CORONAVIRUS

Coronavirus sul lavoro, Paolucci (Uil): «Superato il tetto dei cento contagi»

Martedì 24 Novembre 2020
Coronavirus sul lavoro, Paolucci (Uil): «Superato il tetto dei cento contagi»

RIETI - «Impennata di infortuni sul lavoro causati dal Covid-19. Nei primi dieci mesi dell’anno si contano complessivamente nel nostro territorio 134 segnalazioni di infezioni contratte sul posto di lavoro, con una incidenza del 4,6 sul totale di quelli registrati nell’intera regione. Erano state 99 a fine settembre. In un solo mese annotiamo altri 35 casi». I numeri che emergono dal rapporto mensile elaborato dalla Uil di Rieti e della Sabina romana.  

«Dalle segnalazioni di contagio da Covid giunte all’Istituto nazionale per l’assicurazione contro gli infortuni sul lavoro – spiega Alberto Paolucci, Segretario generale della Uil di Rieti e della Sabina romana – si evince che altre ventisei donne e altri nove uomini della nostra provincia hanno contratto il virus lavorando. Continuano ad essere le lavoratrici a pagare il prezzo più alto: da gennaio ad oggi in totale sono state 102 le denunce al femminile, 32 quelle al maschile. Nessuna al momento ha avuto esito mortale».

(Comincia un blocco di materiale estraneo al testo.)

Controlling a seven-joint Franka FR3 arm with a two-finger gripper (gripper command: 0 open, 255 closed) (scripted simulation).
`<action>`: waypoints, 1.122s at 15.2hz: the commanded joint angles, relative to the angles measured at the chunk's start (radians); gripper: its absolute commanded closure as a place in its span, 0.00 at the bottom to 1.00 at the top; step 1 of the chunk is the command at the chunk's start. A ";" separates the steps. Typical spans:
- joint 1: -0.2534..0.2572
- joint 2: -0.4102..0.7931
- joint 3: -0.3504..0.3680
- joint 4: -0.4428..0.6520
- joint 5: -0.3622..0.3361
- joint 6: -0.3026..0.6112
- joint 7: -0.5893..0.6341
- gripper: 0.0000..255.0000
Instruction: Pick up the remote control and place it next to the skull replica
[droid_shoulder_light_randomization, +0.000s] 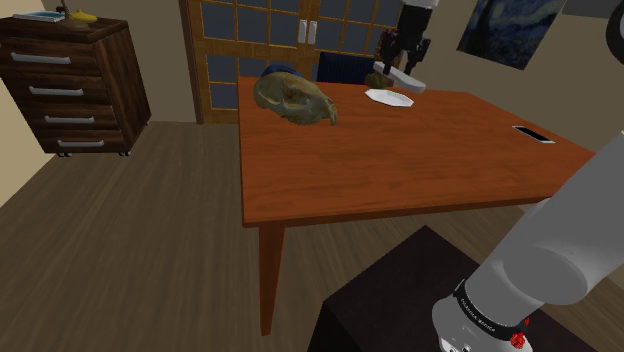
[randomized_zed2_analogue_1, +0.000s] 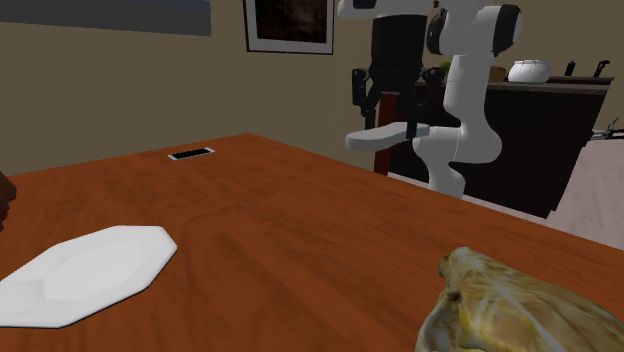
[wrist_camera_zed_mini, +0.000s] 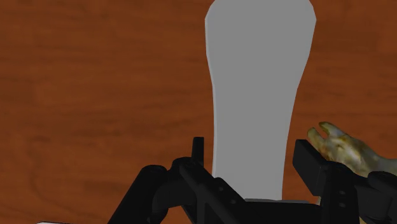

«Spostando lo sguardo alle fasce di età – aggiunge l’esponente sindacale – l’elaborazione dei dati ci dice che le persone più a rischio ad oggi sono state quelle tra i 50 e i 64 anni con 64 contagi, mentre tra i 35 e i 49 anni le infezioni hanno raggiunto le 55 unità. Meno esposta la fascia tra i 18 e i 34 anni e degli ultra sessantaquattrenni, rispettivamente con 13 e due contagi di origine professionale».

«Allargando per un momento lo sguardo a tutto il Lazio – prosegue Paolucci - sono stati quasi tremila gli infortuni sul lavoro strettamente connessi alla seconda ondata della pandemia – aggiunge l’esponente sindacale – Dopo la Capitale con 2367 segnalazioni e Frosinone con 185, c’è Rieti con 134 denunce, segue la provincia pontina con 126 e quella viterbese con 122. In tutto il paese i numeri corrono verso le centomila unità: al 31 ottobre si sono infatti registrati 66781 contagi con 332 morti sul lavoro. Infermieri, medici, operatori sanitari e socio assistenziali, restano le professionalità esposte».

«Il nostro focus territoriale – conclude Paolucci – evidenzia i rischi che corrono ogni giorno lavoratrici e lavoratori della nostra provincia e soprattutto uno squilibrio di genere. Dati e numeri che chiedono ancora più attenzione e vigilanza da parte di tutti soprattutto nell’applicazione dei protocolli a tutela di salute e sicurezza sui luoghi di lavoro. Perché la sicurezza non è mai abbastanza».